A common complication of pelvic radiotherapy (RT) is acute radiation-induced proctosigmoiditis (RIPS), for which a multitude of therapies have been tried. The 5-aminosalicylates (5-ASA), which are traditionally used to treat inflammatory bowel disease, have been tested; however, all but one prior randomized attempt to limit or prevent RIPS with 5-ASA-type agents have failed. We sought to evaluate balsalazide, a new 5-ASA drug, for its potential to prevent or limit RIPS in patients undergoing RT for carcinoma of the prostate, as a representative sample of pelvic RT patients.
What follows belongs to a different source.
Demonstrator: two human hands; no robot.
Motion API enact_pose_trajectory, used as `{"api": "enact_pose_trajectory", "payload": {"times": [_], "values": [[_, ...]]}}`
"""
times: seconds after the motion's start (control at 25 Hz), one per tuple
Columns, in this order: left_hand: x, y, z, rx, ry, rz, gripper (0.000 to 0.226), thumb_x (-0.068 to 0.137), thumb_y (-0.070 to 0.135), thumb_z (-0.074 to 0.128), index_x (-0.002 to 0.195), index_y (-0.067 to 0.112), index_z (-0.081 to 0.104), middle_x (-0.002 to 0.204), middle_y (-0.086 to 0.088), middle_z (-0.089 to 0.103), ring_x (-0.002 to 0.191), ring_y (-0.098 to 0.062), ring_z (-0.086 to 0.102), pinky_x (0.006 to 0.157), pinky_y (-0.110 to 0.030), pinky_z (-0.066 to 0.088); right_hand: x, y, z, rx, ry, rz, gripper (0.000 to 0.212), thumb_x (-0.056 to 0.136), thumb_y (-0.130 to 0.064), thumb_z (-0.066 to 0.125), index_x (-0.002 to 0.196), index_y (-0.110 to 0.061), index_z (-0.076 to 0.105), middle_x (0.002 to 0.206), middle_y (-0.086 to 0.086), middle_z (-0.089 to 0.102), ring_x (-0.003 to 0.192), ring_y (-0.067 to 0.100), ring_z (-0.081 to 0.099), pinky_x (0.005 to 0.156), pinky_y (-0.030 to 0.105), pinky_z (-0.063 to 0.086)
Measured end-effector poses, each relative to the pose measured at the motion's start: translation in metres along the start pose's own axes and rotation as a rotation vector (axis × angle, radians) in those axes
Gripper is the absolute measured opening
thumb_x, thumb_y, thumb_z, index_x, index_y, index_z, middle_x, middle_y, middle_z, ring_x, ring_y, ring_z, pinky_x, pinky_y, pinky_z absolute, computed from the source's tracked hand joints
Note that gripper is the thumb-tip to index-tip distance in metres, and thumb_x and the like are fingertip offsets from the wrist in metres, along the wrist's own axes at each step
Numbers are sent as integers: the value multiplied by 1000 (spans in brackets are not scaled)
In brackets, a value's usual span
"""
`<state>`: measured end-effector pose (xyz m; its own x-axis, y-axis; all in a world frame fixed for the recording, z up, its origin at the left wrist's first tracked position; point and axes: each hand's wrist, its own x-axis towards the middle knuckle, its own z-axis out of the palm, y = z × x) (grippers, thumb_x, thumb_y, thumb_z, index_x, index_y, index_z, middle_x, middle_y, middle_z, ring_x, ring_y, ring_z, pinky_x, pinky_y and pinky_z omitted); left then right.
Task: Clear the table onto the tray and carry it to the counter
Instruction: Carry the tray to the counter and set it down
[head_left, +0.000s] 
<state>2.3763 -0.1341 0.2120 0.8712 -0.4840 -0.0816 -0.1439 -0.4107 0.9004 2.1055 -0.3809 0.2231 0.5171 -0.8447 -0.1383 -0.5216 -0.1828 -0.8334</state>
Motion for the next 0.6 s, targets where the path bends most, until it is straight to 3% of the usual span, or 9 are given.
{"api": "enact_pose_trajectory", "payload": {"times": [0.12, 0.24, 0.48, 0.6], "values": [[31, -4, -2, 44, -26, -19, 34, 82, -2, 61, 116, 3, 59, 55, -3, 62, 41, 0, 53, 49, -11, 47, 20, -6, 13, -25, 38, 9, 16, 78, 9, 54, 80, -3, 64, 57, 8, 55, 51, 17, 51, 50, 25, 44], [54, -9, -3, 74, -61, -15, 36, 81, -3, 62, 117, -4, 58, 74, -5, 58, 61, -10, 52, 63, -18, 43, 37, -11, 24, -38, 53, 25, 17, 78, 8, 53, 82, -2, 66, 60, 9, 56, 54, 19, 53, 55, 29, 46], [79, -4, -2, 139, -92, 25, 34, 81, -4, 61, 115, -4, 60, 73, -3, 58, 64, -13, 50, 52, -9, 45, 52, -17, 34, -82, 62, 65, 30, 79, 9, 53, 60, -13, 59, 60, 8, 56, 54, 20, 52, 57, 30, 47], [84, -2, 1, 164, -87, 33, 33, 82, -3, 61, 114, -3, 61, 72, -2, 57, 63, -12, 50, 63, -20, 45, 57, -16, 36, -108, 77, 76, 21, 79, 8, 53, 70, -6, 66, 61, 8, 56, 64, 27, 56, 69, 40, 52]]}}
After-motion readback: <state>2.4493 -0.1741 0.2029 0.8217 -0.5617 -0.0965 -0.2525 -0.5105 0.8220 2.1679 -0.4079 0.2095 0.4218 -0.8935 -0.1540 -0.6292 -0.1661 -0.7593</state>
Balsalazide has a unique delivery system in that 99% of ingested drug is delivered to and activated in the colon, a higher yield than all other oral agents currently available in this class. Furthermore, it lacks the antigenic sulfa moiety present in sulfasalazine, the only other 5-ASA with demonstrated benefit in this setting. Thus, it was deemed an ideal candidate for preventing or limiting RIPS.

Methods and materials

Eligible patients included prostate cancer patients, American Joint Committee on Cancer Stage T1-3, M0 being treated with external beam radiotherapy in the University of Kentucky Department of Radiation Medicine. Between January 1, 2003 and July 1, 2004, 27 eligible patients were enrolled in the study. Patients were administered 2250 mg of balsalazide or an identical-appearing placebo twice daily beginning 5 days before RT and continuing for 2 weeks after completion. Toxicities were graded weekly according to National Cancer Institute Common Toxicity Criteria v. 2.0 for each of the following: proctitis, diarrhea, dysuria, weight loss, fatigue, nausea, and vomiting. A symptom index was formulated for each toxicity consisting of the toxicity's numeric grade multiplied by the number of days it was experienced, and summed for each grade experienced throughout the course of RT.

Results

With the exception of nausea or vomiting, seen in 3 patients on balsalazide and 2 on placebo, all toxicities were appreciably lower in patients taking balsalazide. Proctitis was prevented most significantly with a mean proctitis index of 35.3 in balsalazide patients and 74.1 in placebo patients (p = 0.04). Placebo patients lost an average of 2.7 pounds, whereas balsalazide patients on average gained weight. Unexpectedly, dysuria was also lower in balsalazide-treated patients.

Conclusions

Balsalazide is a new-generation 5-ASA drug that yields a high concentration of active drug to the distal colon. Results of this pilot study suggest that it is able to prevent or reduce symptoms of RIPS in patients undergoing RT for prostate cancer. We feel that these results justify the formation of a cooperative group trial to assess its efficacy in a multi-institutional setting.